The progress in the field of computing led to the appearance of cloud computing platforms. The success of cloud computing was related to the economy of scale phenomenon, enhanced by the exponentially increasing amounts of produced data \cite{cloudcomputing}. However, it has created systematic risks and fragility, namely privacy risks, possibilities of totalitarian control, surveillance, single points of failure and possibilities of censorship \cite{cc-censorship2, cc-censorship1}. It has put at risk the further development of machine learning technology, started to be monopolised together with the access to big data. \href{https://manifesto.ai}{The \#FreeAI Manifesto} \cite{freeai} had declared an initiative to oppose this dramatic trend, and this work aims at the development of the technology stack, which can address the issue.

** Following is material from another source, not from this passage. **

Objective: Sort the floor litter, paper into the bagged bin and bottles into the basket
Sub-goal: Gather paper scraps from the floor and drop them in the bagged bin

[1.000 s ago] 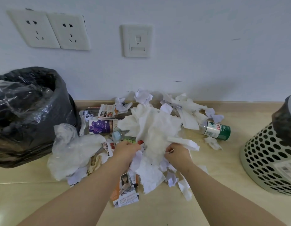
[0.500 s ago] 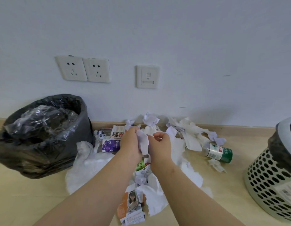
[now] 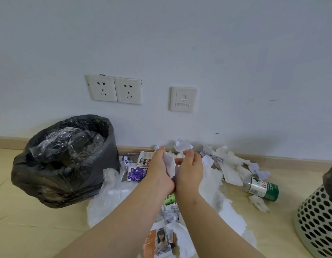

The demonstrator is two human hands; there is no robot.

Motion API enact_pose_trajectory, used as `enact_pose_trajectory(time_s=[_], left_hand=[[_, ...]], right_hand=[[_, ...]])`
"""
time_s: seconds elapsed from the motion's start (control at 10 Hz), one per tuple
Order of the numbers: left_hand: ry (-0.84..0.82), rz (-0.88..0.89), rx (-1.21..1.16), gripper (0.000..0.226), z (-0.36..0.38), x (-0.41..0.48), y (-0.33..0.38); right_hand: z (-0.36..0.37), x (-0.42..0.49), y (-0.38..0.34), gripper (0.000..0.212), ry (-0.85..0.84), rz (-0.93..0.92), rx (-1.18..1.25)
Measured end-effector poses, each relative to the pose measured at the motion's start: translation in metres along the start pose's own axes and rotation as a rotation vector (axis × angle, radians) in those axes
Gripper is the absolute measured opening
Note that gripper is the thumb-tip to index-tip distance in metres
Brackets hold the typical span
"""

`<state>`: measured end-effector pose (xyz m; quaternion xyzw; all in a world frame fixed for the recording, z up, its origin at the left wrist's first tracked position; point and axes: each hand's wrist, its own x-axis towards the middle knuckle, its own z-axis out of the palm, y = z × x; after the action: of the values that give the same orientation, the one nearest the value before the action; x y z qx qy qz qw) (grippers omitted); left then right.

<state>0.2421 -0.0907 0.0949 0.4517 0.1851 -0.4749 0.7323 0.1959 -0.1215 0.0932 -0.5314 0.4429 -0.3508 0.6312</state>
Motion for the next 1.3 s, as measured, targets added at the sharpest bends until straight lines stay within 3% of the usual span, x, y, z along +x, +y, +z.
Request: enact_pose_trajectory(time_s=[0.1,0.3,0.4,0.5,0.6,0.7,0.8,0.9,1.0,1.1,1.2,1.3], left_hand=[[0.013,0.001,-0.004,0.049,0.000,0.003,0.004],[0.170,0.187,-0.023,0.066,-0.009,0.015,0.012],[0.305,0.346,-0.088,0.044,-0.017,0.008,0.025],[0.319,0.401,-0.158,0.038,-0.032,-0.001,0.049],[0.545,0.505,-0.028,0.036,-0.041,-0.012,0.079],[0.900,0.601,0.886,0.044,-0.063,-0.024,0.102],[0.966,0.503,0.816,0.052,-0.085,-0.027,0.122],[0.972,0.583,0.521,0.066,-0.106,-0.016,0.137],[0.812,0.725,-0.322,0.051,-0.104,-0.022,0.150],[0.876,0.828,-0.428,0.040,-0.110,-0.018,0.151],[1.005,0.891,-0.219,0.042,-0.117,-0.006,0.150],[1.041,0.825,0.296,0.050,-0.128,0.007,0.150]], right_hand=[[0.001,-0.003,-0.004,0.035,-0.031,0.058,0.090],[0.005,-0.010,-0.006,0.026,-0.123,-0.027,0.036],[0.009,-0.012,-0.005,0.025,-0.153,-0.040,0.014],[0.014,-0.017,0.001,0.022,-0.193,-0.003,-0.022],[0.016,-0.020,0.008,0.018,-0.232,0.061,-0.059],[0.018,-0.021,0.016,0.016,-0.248,0.142,-0.084],[0.022,-0.024,0.022,0.020,-0.251,0.218,-0.095],[0.029,-0.027,0.026,0.022,-0.269,0.310,-0.078],[0.040,-0.029,0.031,0.021,-0.275,0.391,-0.061],[0.049,-0.030,0.038,0.023,-0.279,0.441,-0.032],[0.054,-0.031,0.046,0.034,-0.251,0.471,-0.002],[0.056,-0.029,0.056,0.041,-0.241,0.478,-0.011]])
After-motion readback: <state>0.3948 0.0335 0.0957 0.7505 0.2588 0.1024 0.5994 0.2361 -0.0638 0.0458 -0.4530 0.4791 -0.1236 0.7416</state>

The problem of censorship-resistant computing can be split into the following parts:
\begin{enumerate}[topsep=0pt]
\tightlist
    \item 
        Finding and buying information (big data, machine learning models) in a censorship-resistant way.
    \item
        Owning and keeping information (big data, machine learning models) private (with possible plausible deniability).
    \item
        Performing high-load computing on big data in anonymous and censorship-resistant and (desirable) private manner (for the cases when personal computing resources are not enough to perform the actual computation).
\end{enumerate}

In the present work we address only the third matter. The first two matters can be addresses with many other existing initiatives, such as dark anonymous markets with escrow, cryptography technologies, zero-knowledge, distributed storage and data transfer (BitTorrent, IPFS etc) \cite{ipfs, bittorrent, afs, tor, gnunet}. We attempt to develop a model that would estimate the possible severity of the problem and provide a solution. We use Games Theory methods to study the incentives of network participants and propose ways to align their incentives with those of the network as a whole. The network is therefore redesigned in such a way that all participants, following their "egoistic" incentives and maximizing their own profits, arrive to contributing to network's success.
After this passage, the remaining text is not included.